## TASK OBJECTIVE
Output the opening lines of the records exactly. End with the line that contains "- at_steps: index".

[Source data]
== Segment start ==
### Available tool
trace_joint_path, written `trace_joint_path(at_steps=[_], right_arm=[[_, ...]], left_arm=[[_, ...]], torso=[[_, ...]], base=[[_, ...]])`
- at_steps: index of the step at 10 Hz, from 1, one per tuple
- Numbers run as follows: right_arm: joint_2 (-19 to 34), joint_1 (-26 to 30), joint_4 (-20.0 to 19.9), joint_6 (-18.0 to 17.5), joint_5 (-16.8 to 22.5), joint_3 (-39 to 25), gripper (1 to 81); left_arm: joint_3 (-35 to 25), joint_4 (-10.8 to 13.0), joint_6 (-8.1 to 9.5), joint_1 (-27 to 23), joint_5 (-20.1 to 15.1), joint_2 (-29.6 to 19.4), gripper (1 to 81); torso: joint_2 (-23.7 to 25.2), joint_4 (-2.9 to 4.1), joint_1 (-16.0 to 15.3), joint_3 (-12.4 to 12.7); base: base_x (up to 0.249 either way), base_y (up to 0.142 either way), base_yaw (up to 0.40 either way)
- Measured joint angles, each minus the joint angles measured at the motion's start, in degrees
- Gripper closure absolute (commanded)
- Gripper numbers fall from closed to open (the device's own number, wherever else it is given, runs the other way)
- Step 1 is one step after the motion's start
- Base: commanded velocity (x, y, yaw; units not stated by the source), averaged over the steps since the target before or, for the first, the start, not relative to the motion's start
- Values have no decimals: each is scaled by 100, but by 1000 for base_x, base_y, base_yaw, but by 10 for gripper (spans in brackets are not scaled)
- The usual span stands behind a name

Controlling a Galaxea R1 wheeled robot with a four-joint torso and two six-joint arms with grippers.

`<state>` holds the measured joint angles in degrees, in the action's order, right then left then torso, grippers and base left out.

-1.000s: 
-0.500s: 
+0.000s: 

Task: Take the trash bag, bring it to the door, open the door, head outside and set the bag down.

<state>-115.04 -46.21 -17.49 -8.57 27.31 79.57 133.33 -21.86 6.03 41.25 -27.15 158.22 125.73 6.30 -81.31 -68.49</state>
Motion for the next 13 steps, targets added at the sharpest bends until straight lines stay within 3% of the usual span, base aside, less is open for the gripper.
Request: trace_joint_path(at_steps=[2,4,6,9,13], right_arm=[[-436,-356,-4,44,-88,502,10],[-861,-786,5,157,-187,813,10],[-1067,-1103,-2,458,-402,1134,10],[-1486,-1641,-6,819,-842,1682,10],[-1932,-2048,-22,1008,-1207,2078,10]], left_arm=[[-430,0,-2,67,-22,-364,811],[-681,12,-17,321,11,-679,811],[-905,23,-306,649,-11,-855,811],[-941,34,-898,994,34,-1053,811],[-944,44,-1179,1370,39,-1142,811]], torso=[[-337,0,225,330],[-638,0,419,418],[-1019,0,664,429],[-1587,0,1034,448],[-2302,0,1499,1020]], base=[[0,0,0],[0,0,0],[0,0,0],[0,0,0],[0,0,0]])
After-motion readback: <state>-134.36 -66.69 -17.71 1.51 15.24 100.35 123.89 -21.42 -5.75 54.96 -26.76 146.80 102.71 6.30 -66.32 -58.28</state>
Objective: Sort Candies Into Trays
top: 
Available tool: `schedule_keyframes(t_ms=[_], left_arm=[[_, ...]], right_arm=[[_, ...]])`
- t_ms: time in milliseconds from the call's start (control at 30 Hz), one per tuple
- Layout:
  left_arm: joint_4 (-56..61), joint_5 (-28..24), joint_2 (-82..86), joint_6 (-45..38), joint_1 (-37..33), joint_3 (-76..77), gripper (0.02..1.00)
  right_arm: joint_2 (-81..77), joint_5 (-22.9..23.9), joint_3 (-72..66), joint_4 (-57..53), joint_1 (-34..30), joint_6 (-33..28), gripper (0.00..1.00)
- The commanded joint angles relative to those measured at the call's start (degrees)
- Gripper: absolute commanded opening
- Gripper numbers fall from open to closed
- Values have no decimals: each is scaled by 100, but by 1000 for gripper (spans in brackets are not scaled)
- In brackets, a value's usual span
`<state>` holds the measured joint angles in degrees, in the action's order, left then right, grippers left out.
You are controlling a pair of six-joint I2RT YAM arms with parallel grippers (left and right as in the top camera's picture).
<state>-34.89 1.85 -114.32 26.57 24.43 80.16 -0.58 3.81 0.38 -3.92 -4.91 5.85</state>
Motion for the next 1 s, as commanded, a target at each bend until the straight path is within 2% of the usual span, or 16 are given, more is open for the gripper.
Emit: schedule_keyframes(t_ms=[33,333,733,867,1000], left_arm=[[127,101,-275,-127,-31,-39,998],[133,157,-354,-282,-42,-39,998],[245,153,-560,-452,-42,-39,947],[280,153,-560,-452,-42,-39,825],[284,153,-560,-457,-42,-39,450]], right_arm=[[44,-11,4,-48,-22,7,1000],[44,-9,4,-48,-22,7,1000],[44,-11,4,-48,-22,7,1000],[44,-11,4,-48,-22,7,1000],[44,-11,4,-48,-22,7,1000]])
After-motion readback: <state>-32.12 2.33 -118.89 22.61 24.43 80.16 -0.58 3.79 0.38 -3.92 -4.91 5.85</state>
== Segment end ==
## ANSWER TO THIS TASK
### Available tool
trace_joint_path, written `trace_joint_path(at_steps=[_], right_arm=[[_, ...]], left_arm=[[_, ...]], torso=[[_, ...]], base=[[_, ...]])`
- at_steps: index of the step at 10 Hz, from 1, one per tuple

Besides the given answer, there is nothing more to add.